Work instructions
Give the count of lines below that include the word "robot", and say nothing else.

(Records drawn from a dataset)
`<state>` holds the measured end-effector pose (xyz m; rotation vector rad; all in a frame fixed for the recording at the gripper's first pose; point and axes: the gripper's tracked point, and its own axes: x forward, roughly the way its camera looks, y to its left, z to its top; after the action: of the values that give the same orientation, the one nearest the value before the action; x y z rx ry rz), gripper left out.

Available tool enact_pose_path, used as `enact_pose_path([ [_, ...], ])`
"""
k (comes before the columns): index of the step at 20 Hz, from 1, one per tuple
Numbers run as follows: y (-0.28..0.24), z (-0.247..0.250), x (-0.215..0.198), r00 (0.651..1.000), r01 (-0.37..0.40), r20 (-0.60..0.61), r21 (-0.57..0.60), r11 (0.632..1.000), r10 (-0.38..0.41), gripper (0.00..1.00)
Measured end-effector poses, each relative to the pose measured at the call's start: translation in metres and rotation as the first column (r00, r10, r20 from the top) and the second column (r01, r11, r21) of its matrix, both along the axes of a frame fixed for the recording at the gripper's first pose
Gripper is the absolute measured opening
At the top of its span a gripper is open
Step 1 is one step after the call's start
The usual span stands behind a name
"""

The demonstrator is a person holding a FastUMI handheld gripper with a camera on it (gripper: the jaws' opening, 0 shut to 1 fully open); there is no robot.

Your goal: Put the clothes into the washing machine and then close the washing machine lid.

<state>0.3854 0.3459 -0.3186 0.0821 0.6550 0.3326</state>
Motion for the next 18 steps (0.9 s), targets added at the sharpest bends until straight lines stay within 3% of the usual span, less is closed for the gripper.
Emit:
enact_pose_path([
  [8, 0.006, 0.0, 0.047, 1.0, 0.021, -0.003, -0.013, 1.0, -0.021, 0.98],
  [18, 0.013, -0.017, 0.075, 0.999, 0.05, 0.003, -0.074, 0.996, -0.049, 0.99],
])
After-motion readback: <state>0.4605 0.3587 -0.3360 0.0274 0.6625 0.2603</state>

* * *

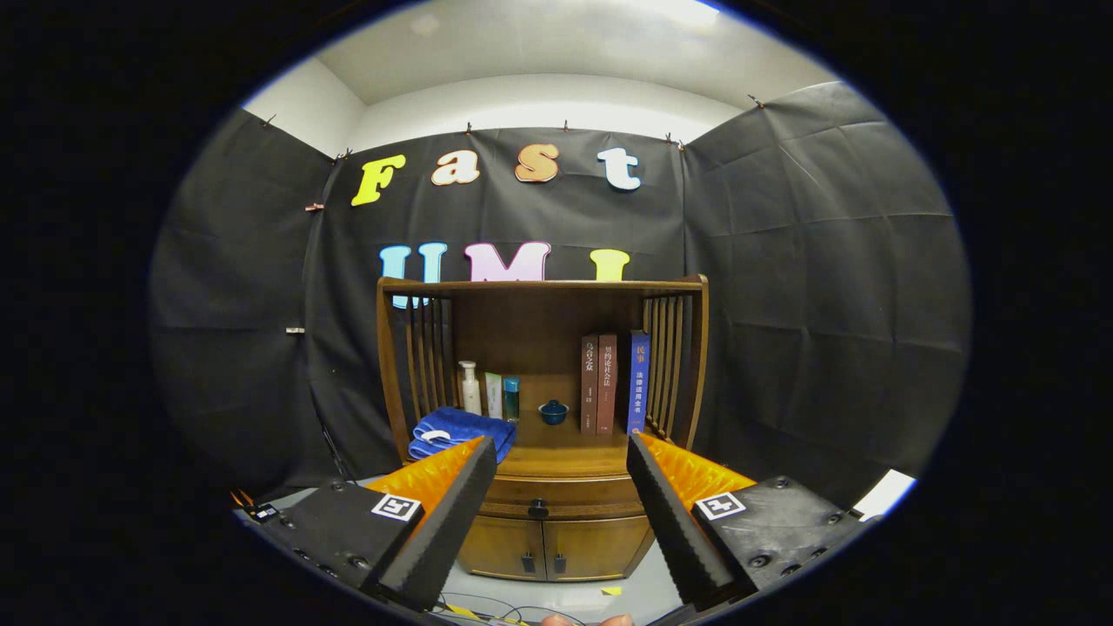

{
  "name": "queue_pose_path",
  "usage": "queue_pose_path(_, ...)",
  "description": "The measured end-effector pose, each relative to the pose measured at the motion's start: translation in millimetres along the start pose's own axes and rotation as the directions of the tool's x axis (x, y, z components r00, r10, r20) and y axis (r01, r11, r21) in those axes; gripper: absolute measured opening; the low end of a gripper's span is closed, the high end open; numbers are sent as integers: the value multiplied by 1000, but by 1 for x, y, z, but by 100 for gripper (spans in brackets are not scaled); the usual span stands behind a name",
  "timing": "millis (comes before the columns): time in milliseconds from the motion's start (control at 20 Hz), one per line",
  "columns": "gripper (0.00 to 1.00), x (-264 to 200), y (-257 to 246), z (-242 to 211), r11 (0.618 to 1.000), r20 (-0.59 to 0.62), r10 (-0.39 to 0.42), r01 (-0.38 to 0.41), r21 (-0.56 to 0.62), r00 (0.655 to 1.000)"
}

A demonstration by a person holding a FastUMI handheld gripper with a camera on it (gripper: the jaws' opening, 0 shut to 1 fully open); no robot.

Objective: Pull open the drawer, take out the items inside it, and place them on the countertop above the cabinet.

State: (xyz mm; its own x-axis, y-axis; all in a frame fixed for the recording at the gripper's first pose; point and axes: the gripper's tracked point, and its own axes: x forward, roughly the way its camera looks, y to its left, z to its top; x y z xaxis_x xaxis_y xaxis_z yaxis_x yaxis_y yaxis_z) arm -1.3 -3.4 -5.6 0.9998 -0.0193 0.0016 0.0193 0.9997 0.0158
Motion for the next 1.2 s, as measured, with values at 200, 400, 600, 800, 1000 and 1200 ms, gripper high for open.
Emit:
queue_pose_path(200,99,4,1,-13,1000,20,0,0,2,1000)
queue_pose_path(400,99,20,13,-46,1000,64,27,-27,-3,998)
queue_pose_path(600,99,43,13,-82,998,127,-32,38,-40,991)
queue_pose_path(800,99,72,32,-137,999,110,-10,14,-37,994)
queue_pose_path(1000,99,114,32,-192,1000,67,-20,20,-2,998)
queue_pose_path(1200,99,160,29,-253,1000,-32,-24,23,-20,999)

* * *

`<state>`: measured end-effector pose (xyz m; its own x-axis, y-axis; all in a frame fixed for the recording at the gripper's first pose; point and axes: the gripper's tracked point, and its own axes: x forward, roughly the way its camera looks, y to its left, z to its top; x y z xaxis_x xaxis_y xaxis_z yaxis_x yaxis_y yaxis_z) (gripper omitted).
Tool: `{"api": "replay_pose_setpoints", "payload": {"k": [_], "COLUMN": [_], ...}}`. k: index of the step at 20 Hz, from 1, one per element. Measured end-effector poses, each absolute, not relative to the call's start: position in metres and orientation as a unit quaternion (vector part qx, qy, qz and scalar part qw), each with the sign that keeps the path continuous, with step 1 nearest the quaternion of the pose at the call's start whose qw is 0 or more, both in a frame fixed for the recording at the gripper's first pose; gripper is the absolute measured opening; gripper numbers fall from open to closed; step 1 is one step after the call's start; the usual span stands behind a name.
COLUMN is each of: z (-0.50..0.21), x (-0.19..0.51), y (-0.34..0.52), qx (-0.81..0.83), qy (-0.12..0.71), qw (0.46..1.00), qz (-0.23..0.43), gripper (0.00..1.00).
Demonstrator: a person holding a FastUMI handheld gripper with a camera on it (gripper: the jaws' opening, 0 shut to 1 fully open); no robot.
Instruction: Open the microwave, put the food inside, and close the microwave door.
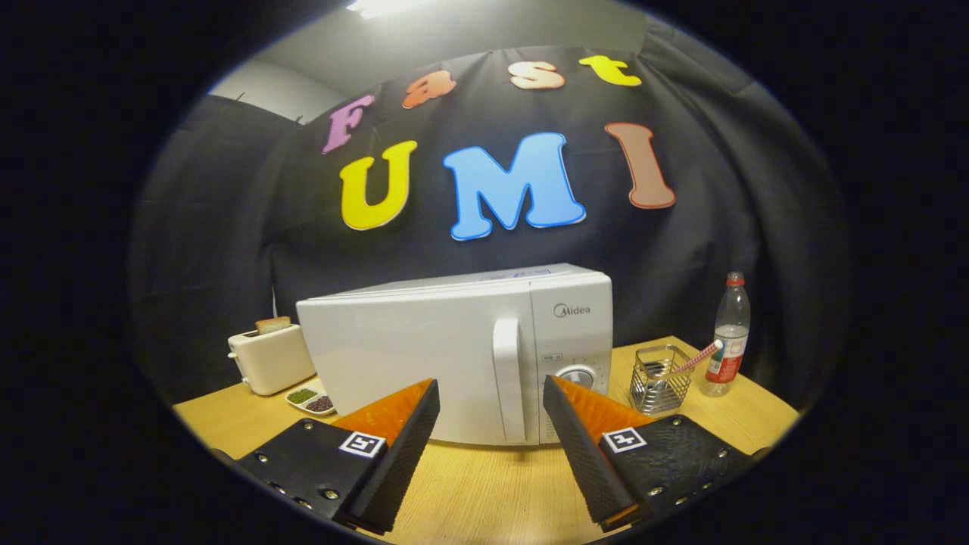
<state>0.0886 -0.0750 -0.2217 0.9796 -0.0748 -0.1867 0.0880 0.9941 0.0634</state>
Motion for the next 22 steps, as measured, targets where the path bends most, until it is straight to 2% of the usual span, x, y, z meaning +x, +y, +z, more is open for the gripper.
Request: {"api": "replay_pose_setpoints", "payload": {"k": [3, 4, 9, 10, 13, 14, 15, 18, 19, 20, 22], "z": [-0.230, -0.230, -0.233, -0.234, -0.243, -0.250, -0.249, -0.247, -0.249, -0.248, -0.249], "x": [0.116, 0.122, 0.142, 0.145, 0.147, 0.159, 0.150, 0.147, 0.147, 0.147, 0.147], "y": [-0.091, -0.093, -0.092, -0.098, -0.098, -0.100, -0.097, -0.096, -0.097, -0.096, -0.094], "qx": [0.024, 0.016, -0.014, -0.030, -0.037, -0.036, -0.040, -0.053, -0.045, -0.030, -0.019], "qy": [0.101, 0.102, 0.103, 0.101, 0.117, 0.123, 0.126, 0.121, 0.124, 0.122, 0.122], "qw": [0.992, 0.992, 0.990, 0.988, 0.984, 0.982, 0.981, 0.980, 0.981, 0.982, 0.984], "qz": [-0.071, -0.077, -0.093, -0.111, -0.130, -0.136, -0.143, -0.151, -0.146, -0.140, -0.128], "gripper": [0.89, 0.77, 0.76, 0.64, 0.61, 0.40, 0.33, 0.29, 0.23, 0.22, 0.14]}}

Exercise response
3